Computing the sum is an embarrassingly parallel problem as each sub-interval area approximation $ (x_k - x_{k-1})\frac{f(x_{k-1}) + f(x_k)}{2} $ can be computed independently in parallel. The Scala implementation methods below are as follows:

integrate: the sequential reference version,
integratePar1: a straightforward but not so successful attempt to parallelize with .par, map, and sum, and
integratePar2: parallelization by dividing the sum index set $ [1..N] $ into $ 128 P $ sub-sets, where $ P $ is the number of available CPU cores, and then computing the sum for each sub-set in parallel, The amount $ 128 P $ is heuristically selected instead of $ P $ so that if one thread gets interrupted because some other process is scheduled to run, the overall computation can proceed in other sub-sets.
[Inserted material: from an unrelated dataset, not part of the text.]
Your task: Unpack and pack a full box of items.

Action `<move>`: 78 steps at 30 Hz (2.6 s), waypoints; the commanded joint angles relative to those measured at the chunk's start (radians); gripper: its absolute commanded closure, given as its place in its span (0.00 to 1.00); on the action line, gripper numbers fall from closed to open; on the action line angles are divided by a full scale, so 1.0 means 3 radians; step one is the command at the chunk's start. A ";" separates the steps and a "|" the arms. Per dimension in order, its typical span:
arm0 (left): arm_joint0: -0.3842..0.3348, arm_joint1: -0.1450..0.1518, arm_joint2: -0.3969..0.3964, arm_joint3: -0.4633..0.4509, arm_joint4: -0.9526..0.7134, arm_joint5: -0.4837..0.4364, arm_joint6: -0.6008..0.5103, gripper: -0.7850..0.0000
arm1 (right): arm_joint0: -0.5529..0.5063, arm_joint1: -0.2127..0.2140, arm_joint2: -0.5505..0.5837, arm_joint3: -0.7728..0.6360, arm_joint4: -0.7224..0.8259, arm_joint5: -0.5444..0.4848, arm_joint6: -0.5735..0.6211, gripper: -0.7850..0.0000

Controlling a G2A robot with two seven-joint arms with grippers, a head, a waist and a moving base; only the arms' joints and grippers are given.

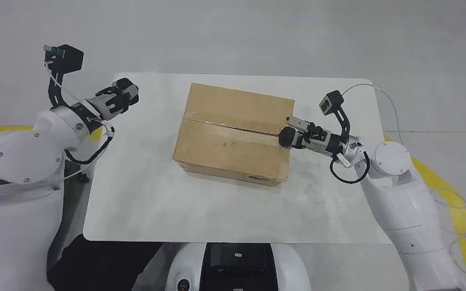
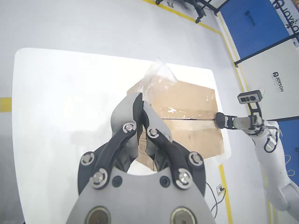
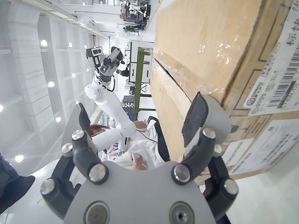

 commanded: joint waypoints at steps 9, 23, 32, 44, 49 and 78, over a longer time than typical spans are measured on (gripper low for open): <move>-0.0319 -0.0021 0.0281 -0.0104 -0.0094 0.0152 0.0220 1.00 | 0.0000 0.0000 0.0000 0.0000 0.0000 0.0000 0.0000 0.00; -0.0938 -0.0055 0.0824 0.0095 -0.0155 0.0189 0.0091 1.00 | 0.0000 0.0000 0.0000 0.0000 0.0000 0.0000 0.0000 0.00; -0.1036 -0.0073 0.1100 0.0012 -0.0154 0.0125 0.0046 1.00 | 0.0000 0.0000 0.0000 0.0000 0.0000 0.0000 0.0000 0.00; -0.1048 -0.0081 0.1240 -0.0021 -0.0083 0.0122 0.0037 1.00 | 0.0000 0.0000 0.0000 0.0000 0.0000 0.0000 0.0000 0.00; -0.1048 -0.0081 0.1240 -0.0021 -0.0083 0.0122 0.0037 1.00 | 0.0000 0.0000 0.0000 0.0000 0.0000 0.0000 0.0000 0.00; -0.1048 -0.0081 0.1240 -0.0021 -0.0083 0.0122 0.0037 1.00 | 0.0000 0.0000 0.0000 0.0000 0.0000 0.0000 0.0000 0.00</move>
Observe that computing the final sum is not parallelized; with current multicore machines, $ P $ is small and the time of computing the sum of $ 128P $ values is negligible compared to the other computations.

// A helper to sum over a sub-set [start..end] of indices [1..n]
def integrateInterval(f: Double => Double,
		      a: Double, b: Double,
		      start: Int, end: Int,
		      n: Int): Double = {
  require(0 <= start)
  require(start < end)
  require(end <= n)
  val range = b - a
  var xPrev = a + start * range / n
  var fPrev = f(xPrev)
  var sum: Double = 0.0
  var i = start+1
  while(i <= end) {
    val xCurrent = a + i * range / n
    var fCurrent = f(xCurrent)
    sum += (xCurrent - xPrev) * (fPrev + fCurrent) / 2
    xPrev = xCurrent
    fPrev = fCurrent
    i += 1
  }
  sum
}

def integrate(f: Double => Double, a: Double, b: Double, n: Int): Double = {
  require(a <= b)
  require(n > 0)
  integrateInterval(f, a, b, 0, n, n)
}

def integratePar1(f: Double => Double, a: Double, b: Double, n: Int): Double = {
  require(a <= b)
  require(n > 0)
  val range = b - a
  (0 until n).par.map(i => {
    val xCurr = a + i * range / n
    val xNext = a + (i + 1) * range / n
    (xNext - xCurr) * (f(xCurr) + f(xNext)) / 2
  }).sum
}

def integratePar2(f: Double => Double, a: Double, b: Double, n: Int): Double = {
  val P = Runtime.getRuntime.availableProcessors
  val nofTasks = n min 128*P
  (0 until nofTasks).par.map(t => {
    val start = ((n.toLong * t) / nofTasks).toInt
    val end = ((n.toLong * (t+1)) / nofTasks).toInt
    integrateInterval(f, a, b, start, end, n)
  }).sum
}

The plot below shows the running times of different methods when computing $$\int_0^1 \sqrt{1-x^2} dx$$ for different values of $ N $. The results are obtained on a desktop machine with a quad-core Intel i5-2400 processor running at 3.1 GHz and Scala version 2.12.2.

The method integratePar1 is not included in the plot because it is slower than the sequential version: the map method probably builds an intermediate array over which the final sum is then computed. It also has to compute the $ x_k $ and $ f(x_k) $ values twice for each $ k $ while the others are iterative and compute the values only once for most of the indices.

The parallel version integratePar2 obtains a near-linear speedup of roughly 3.7 when $ N = 5 000 000 $.